● **RECORDED INFORMATION**:
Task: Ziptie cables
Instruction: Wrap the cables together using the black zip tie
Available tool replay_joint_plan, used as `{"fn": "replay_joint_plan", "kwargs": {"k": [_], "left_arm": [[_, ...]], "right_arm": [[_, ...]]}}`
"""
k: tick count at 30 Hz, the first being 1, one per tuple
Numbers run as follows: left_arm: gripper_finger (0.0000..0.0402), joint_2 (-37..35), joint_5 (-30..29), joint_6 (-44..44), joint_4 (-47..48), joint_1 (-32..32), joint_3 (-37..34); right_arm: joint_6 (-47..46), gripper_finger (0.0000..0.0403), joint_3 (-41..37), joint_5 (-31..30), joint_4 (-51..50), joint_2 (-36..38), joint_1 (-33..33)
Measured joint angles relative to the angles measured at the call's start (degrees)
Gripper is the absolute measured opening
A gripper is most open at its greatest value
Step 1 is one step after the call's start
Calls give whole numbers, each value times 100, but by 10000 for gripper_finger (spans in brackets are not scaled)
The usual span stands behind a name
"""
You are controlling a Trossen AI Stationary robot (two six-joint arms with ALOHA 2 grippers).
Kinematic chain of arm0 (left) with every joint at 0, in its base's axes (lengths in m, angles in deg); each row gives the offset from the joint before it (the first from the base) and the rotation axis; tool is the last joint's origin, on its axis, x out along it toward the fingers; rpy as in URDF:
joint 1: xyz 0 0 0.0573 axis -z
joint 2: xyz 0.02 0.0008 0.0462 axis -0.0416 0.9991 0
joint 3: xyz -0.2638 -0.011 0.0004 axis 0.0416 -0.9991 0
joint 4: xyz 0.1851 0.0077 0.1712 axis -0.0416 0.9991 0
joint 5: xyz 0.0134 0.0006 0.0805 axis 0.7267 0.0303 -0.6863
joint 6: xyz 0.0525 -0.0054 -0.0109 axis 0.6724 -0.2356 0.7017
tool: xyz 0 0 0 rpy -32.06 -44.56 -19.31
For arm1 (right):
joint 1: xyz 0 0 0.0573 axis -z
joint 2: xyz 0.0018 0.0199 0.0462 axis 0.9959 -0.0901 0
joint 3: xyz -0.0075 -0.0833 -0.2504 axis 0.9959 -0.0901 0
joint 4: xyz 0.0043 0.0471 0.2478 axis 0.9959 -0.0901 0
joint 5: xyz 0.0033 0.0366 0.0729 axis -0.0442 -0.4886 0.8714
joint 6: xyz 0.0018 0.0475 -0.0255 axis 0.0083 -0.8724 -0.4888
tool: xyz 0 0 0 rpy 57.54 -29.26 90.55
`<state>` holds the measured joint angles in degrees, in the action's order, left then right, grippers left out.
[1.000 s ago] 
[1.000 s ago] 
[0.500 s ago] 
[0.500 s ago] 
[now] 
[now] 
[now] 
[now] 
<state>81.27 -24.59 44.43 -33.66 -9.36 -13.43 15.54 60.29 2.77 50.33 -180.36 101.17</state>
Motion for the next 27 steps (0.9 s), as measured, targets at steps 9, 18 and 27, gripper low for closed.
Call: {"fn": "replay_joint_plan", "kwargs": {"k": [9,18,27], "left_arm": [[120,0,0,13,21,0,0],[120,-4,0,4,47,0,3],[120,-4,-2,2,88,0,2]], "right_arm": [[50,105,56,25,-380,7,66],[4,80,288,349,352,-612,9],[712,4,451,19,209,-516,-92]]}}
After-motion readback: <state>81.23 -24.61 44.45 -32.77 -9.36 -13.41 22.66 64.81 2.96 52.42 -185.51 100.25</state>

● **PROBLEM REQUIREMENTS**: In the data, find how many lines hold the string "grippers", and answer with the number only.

● **RESULT**: 2